Kusrin, Perakit TV Lulusan SD dan Pesantren itu Diundang Jokowi ke Istana | BANGSAONLINE.com - Berita Terkini - Cepat, Lugas dan Akurat

Kusrin, Perakit TV Lulusan SD dan Pesantren itu Diundang Jokowi ke Istana

Senin, 25 Januari 2016 21:58 WIB

Muhammad Kusrin. Foto: Rappler/Ari Susanto

JAKARTA, BANGSAONLINE.com - Muhammad Kusrin (42 tahun), perakit telivisi yang digerebek polisi dan produk-produknya dihancurkan kejaksaan karena tak bersertifikat SNI akhirnya benafas lega. Presiden Joko Widodo () mengundang perakit televisi asal Kabupaten Karanganyar, Jawa Tengah, ke Istana Merdeka, Jakarta, Senin, 25 Januari 2016.

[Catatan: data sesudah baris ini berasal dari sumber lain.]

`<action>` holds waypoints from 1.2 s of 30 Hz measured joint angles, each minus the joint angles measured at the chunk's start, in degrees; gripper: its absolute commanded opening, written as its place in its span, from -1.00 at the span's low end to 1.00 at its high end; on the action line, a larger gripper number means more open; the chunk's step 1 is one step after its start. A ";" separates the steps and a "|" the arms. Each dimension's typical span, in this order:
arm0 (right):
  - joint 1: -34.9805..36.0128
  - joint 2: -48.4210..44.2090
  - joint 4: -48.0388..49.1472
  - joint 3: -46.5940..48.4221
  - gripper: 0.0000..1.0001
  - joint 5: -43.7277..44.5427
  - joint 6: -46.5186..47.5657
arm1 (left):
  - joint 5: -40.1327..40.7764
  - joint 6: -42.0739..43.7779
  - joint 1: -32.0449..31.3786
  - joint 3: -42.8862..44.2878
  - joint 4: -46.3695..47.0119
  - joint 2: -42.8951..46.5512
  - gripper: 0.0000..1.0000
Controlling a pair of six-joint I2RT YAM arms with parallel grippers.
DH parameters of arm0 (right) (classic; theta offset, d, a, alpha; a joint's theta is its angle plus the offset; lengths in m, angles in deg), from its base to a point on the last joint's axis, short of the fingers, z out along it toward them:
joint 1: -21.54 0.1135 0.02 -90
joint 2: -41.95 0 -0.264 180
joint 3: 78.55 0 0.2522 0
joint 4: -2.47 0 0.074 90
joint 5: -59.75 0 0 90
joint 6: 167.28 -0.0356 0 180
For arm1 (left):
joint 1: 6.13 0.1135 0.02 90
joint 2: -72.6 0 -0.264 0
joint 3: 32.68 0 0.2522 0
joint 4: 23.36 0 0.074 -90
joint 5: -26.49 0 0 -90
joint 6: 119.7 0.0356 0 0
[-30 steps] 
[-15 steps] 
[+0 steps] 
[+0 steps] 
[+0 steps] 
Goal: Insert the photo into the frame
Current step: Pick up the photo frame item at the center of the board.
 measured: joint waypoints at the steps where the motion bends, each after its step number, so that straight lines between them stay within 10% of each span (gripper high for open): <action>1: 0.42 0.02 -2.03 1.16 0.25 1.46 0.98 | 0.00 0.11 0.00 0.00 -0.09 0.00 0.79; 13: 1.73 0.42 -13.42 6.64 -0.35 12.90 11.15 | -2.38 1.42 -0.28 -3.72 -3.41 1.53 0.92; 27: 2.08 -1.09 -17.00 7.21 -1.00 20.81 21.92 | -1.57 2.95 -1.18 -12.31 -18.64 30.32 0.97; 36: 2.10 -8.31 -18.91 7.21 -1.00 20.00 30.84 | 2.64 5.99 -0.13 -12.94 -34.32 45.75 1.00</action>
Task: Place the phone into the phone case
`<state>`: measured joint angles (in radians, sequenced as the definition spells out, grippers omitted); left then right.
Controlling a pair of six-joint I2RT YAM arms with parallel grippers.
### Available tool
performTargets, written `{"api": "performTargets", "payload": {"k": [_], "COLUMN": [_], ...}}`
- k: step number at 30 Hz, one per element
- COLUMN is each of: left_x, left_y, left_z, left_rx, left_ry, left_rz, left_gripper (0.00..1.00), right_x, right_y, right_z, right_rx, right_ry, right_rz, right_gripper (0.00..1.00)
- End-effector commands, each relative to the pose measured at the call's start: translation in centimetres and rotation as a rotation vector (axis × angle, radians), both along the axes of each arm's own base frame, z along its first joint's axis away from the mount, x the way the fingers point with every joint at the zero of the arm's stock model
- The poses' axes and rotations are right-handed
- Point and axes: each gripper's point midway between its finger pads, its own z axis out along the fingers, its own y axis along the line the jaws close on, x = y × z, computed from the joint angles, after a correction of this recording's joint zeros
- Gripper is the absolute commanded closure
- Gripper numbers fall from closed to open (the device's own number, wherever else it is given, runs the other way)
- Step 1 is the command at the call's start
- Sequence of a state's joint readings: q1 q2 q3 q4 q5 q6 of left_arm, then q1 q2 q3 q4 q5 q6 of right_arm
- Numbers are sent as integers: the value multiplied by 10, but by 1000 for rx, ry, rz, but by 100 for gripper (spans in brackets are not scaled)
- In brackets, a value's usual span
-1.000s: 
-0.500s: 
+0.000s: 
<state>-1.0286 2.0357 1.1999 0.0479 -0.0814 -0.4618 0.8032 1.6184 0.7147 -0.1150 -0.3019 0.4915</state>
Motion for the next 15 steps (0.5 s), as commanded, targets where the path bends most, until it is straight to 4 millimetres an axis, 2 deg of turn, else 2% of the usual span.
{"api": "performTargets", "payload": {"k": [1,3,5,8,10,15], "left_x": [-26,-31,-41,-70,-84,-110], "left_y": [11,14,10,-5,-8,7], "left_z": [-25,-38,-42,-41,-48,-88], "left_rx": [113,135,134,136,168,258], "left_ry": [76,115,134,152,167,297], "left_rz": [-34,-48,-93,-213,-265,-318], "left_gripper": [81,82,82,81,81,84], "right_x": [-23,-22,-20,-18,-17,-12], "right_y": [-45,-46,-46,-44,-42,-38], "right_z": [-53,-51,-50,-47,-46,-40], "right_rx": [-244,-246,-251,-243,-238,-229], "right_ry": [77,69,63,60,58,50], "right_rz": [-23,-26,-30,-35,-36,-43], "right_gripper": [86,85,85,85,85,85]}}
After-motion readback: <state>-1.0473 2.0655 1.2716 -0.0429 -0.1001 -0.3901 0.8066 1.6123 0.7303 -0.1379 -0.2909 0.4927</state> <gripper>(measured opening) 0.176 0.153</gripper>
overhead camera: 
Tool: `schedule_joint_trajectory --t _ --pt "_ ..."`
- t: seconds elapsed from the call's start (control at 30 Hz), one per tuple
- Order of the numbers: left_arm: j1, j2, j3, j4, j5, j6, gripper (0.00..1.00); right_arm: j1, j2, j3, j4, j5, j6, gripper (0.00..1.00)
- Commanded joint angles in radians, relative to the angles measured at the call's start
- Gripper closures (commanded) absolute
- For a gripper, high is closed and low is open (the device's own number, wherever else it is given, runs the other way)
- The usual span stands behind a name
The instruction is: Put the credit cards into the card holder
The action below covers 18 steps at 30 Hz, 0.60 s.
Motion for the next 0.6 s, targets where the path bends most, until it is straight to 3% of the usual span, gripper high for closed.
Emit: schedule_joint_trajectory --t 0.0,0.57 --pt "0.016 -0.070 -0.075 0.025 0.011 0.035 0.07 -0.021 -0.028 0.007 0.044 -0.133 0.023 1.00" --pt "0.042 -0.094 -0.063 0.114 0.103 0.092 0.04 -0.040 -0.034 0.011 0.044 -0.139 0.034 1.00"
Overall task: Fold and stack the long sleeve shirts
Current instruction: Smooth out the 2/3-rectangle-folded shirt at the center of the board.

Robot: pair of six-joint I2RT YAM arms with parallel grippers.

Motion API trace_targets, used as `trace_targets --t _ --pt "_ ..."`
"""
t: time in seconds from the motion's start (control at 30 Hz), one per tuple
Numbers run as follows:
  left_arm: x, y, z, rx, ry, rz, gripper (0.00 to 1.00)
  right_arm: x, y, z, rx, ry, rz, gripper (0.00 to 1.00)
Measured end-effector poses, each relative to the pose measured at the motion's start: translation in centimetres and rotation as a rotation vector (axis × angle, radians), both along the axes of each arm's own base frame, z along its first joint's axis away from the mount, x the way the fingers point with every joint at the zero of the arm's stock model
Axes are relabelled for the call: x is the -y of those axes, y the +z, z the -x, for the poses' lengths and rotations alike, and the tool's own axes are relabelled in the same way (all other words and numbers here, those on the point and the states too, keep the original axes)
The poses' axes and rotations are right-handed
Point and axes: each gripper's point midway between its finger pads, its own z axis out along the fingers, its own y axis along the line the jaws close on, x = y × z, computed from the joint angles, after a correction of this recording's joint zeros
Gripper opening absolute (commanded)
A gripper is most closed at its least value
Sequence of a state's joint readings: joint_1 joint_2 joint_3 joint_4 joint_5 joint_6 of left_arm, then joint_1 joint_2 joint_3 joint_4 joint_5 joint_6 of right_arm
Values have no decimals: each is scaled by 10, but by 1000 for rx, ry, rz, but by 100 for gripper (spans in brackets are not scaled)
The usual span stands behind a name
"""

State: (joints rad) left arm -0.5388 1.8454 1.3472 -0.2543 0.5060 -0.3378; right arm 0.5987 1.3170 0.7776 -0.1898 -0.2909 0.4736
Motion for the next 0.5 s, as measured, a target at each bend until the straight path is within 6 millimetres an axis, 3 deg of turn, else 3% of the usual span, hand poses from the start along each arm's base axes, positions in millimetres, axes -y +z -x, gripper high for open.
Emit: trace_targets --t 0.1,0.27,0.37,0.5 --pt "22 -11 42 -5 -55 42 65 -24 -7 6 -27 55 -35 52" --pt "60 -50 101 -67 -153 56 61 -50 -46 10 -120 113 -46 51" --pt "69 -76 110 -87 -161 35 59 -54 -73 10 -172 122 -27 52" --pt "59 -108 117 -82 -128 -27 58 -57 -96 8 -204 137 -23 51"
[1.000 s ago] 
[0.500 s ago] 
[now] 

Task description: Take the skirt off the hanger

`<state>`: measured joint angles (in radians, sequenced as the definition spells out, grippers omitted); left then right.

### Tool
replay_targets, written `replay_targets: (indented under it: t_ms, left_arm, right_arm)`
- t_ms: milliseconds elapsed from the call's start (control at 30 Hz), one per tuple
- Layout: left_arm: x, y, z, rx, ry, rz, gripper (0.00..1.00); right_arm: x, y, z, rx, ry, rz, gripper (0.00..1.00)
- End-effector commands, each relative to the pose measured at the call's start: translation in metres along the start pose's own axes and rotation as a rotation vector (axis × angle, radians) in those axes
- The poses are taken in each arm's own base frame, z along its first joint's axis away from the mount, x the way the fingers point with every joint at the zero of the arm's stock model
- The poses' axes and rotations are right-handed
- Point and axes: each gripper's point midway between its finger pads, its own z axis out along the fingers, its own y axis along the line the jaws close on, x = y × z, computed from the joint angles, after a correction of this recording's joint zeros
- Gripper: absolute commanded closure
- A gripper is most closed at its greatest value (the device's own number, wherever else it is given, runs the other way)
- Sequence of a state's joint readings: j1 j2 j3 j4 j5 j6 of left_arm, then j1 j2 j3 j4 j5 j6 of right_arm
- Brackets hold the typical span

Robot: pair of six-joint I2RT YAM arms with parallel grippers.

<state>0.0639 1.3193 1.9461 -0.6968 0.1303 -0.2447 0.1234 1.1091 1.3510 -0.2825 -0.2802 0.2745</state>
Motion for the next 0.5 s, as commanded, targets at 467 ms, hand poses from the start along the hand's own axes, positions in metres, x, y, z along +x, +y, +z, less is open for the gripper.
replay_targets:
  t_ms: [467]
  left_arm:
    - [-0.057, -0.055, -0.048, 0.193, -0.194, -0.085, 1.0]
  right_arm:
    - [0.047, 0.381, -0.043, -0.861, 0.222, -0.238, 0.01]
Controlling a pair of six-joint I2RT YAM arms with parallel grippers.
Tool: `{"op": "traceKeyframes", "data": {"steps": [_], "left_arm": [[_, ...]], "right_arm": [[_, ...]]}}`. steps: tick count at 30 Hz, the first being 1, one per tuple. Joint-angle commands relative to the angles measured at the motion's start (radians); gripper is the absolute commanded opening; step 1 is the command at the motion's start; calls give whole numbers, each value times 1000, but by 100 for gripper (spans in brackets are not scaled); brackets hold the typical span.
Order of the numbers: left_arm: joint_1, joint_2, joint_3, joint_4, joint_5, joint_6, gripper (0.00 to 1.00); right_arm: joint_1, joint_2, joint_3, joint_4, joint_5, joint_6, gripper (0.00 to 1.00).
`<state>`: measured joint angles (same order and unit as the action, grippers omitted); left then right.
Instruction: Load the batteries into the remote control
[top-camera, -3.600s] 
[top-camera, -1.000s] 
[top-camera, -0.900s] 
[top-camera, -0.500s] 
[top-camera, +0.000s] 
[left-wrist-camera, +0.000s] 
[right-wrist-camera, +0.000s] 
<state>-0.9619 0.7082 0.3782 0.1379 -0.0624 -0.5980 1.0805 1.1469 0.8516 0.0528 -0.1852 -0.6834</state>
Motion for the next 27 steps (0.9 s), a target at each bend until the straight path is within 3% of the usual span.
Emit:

Menteri Perindustrian Saleh Husin, menerima kedatangan penerima penghargaan Sertifikat Produk Penggunaan Tanda-Standar Nasional Indonesia (SPPT-SNI) Cathode Ray Tube TV itu di Istana Merdeka sekitar pukul 09.00.

Menteri Perindustrian memberikan penghargaan SPPT-SNI kepada Muhammad Kusrin di Jakarta pada 19 Januari 2016. Inovasi IKM UD Haris Elektronika dengan produk TV buatannya dinyatakan lolos uji di B4T dan berhak mendapatkan sertifikat SNI.

"SNI ini untuk tiga merek TV saya, Veloz, Zener, dan Maxreen. Semua sama, yang membedakan hanya warna untuk memberikan pilihan bagi konsumen," kata Kusrin.

Kusrin setiap hari mampu memproduksi 150 unit televisi dengan harga jual Rp 400-500 ribu per unit yang didistribusikan di Karesidenan Solo sampai Yogyakarta. "Saya senang, sudah plong dan lega. Apalagi mengurus sertifikat SNI ini mudah dan murah, dan sekarang saya dapat fokus kembali bekerja," ujar Kusrin.

Penerapan SNI dilakukan berdasarkan amanat Undang-Undang Nomor 3 Tahun 2014 tentang Perindustrian dan Undang-Undang Nomor 8 Tahun 1999 tentang Perlindungan Konsumen.

Memang Muhammad Kusrin beberapa pekan terakhir menjadi perbincangan di media sosial. Berita tentang penyitaan dan pemusnahan TV buatannya yang belum ber-SNI oleh Kejaksaan Negeri Karanganyar telah memicu petisi online di Change.org yang didukung hampir 30.000 tandatangan untuk Kusrin.

Ia hanya lulusan SD, tetapi dalam waktu empat tahun bisa mendirikan industri kecil TV Cathode Ray Tube (CRT) lokal berbasis tabung monitor komputer bekas dan mempekerjakan sedikitnya 30 orang.

Bagaimana ia membangun bisnis elektroniknya?

Ia lahir di Andong, Boyolali. Setelah menyelesaikan pendidikan dasar, ia mondok di sebuah pesantren di dekat rumahnya. Dua tahun kemudian ia mencoba merantau ke Jakarta, menjadi kuli bangunan di beberapa proyek.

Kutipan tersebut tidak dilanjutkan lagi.